This is a really interesting description of how our global “neoliberal” or “market capitalist” economic and financial system functions. I’ll try to summarize with a sprinkling of quotes for my own understanding, but the article really is quite eloquent and I recommend reading it.
- The finance industry sits on top of everything and essentially sets to operating rules that everybody and everything else in the system must follow. When I think “finance” I picture banks and insurance companies, but he refers to “large institutional investors and asset managers”. These are the actual owners of capital, or the nervous system that sort of organizes networks of owners, which includes most of us I suppose through pension funds, etc.
- Corporate management does the bidding of the finance industry, such as “decisions about automation, outsourcing, wage suppression, or expansion”. These determine how “value is captured”. It includes “[m]ajor corporations in technology, energy, pharmaceuticals, logistics, and defense”.
- Governments provide essentially a predictable, enforced legal structure for this system. This includes “monetary policy, fiscal intervention, legal frameworks for property rights, and, crucially, the capacity for coercion through military and policing institutions”. The government also serves as a shock absorber in times of crisis, making the whole system more resilient.
- Political leadership functions to essentially sell this system to the public, through acceptable forms of messaging and through a certain amount of misdirection so it is just not talked about too much, and so the public dialog does not range outside certain bounds that are acceptable to the system. No matter where the political winds seem to be blowing on the surface, this deeper, implicitly accepted ideology tends not to shift much over time.
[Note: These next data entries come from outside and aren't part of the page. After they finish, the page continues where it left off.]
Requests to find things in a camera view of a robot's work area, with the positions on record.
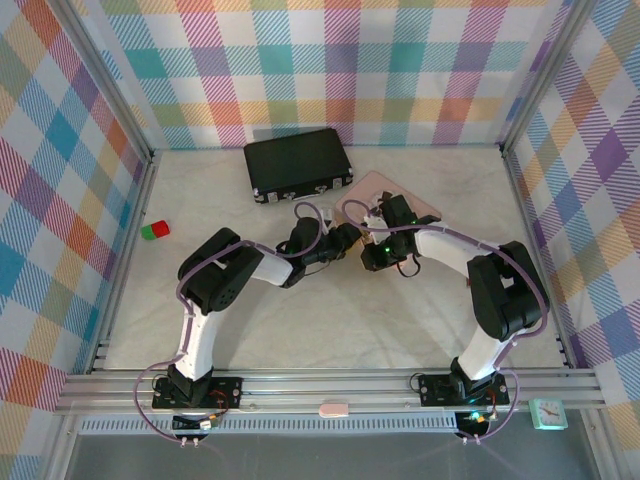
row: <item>clock face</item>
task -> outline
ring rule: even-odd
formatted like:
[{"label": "clock face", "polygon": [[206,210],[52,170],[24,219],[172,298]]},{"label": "clock face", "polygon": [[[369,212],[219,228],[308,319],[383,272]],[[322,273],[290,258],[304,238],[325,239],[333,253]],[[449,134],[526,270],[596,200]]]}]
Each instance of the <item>clock face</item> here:
[{"label": "clock face", "polygon": [[554,400],[541,400],[537,405],[538,418],[543,425],[564,426],[562,406]]}]

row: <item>mint green clock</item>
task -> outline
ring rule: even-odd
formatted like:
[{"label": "mint green clock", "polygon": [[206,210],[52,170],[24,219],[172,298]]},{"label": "mint green clock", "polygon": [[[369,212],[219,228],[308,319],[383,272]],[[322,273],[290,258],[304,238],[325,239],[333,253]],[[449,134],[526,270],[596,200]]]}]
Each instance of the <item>mint green clock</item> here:
[{"label": "mint green clock", "polygon": [[529,400],[529,409],[536,430],[564,430],[568,426],[562,400],[558,398],[534,398]]}]

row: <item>green block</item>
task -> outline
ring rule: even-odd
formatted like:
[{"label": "green block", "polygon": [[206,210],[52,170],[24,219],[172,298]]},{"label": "green block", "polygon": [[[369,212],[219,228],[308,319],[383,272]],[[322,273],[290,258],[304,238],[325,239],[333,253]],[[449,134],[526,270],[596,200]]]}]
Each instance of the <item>green block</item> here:
[{"label": "green block", "polygon": [[156,236],[153,234],[153,230],[151,229],[151,225],[144,226],[140,229],[140,234],[142,234],[142,238],[145,240],[155,240]]}]

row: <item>colorful checkered backdrop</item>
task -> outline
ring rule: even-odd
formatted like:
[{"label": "colorful checkered backdrop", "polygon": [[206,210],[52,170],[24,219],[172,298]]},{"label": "colorful checkered backdrop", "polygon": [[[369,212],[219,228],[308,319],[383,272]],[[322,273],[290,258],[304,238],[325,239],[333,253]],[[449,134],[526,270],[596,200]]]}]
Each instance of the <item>colorful checkered backdrop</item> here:
[{"label": "colorful checkered backdrop", "polygon": [[0,479],[31,479],[142,163],[44,0],[1,2],[0,35]]},{"label": "colorful checkered backdrop", "polygon": [[345,144],[494,143],[525,75],[537,70],[536,52],[559,29],[551,23],[562,6],[75,3],[151,142],[174,149],[239,147],[255,130],[279,135],[327,124]]},{"label": "colorful checkered backdrop", "polygon": [[640,4],[601,0],[513,164],[581,366],[640,478]]}]

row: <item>metal rail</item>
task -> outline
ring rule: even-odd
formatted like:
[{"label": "metal rail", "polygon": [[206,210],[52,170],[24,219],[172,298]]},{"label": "metal rail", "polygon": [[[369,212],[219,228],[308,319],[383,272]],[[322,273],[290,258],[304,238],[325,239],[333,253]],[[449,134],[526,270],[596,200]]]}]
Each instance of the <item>metal rail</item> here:
[{"label": "metal rail", "polygon": [[[418,395],[409,386],[409,377],[417,372],[446,374],[446,369],[289,369],[217,371],[220,377],[244,379],[242,400],[231,414],[317,413],[327,402],[349,405],[351,413],[399,413],[442,411],[441,407],[420,406]],[[590,369],[517,369],[520,378],[518,410],[528,409],[532,398],[552,397],[564,402],[565,408],[603,408],[604,399]],[[111,370],[92,375],[70,376],[65,385],[57,414],[126,414],[135,411],[132,390],[139,371]],[[140,385],[139,399],[149,409],[153,397],[153,377],[147,375]],[[510,391],[513,378],[507,376]],[[448,411],[469,411],[471,407],[448,407]],[[184,410],[160,410],[178,413]]]}]

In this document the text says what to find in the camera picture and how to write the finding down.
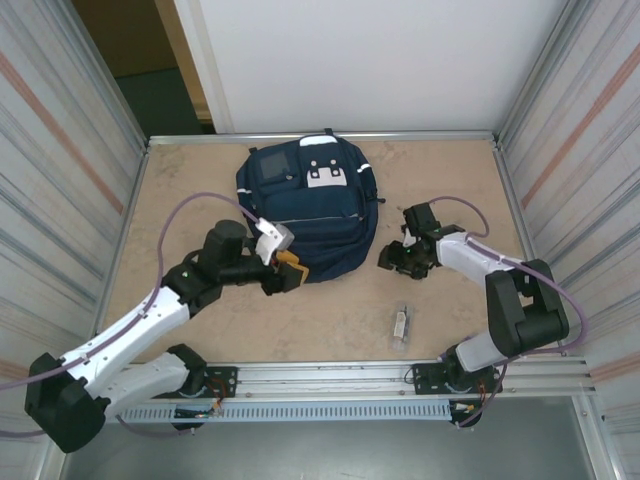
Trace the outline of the navy blue backpack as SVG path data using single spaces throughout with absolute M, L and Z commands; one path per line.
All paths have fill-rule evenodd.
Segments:
M 361 149 L 327 129 L 252 148 L 236 173 L 239 203 L 286 227 L 289 250 L 320 283 L 357 269 L 373 244 L 383 201 Z

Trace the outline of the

From a light skim of the article, a reader might get the sense that Mr. Murphy admires this system. But he frames it in terms of a ruling class controlling the rest of society. I can admire this system to a certain extent – it certainly is good at “capturing value” that is potentially out there and probably would not be captured as thoroughly by another system. It also leads to “capture” of that value by a small minority, leaving a significant portion of society in relative squalor when there is actually plenty of value to go around. And some of the “value” it extracts is actually undermining the biophysical system that it sits inside, so that it will eventually kill the host it is feeding on. So the question in my mind is whether these two major flaws (distribution of wealth/value and environmental destruction) can be solved by tweaks to this system. If not, its apparent stability and efficiency on the surface is an illusion in terms of supporting the long-term well-being of the majority of humans on this planet.
This is where the singularity bros will tell us the “end of scarcity” will solve both of these problems in an almost magical way. I want to believe this, and I think we can hope for this but we better also have a plan for the case where it doesn’t happen.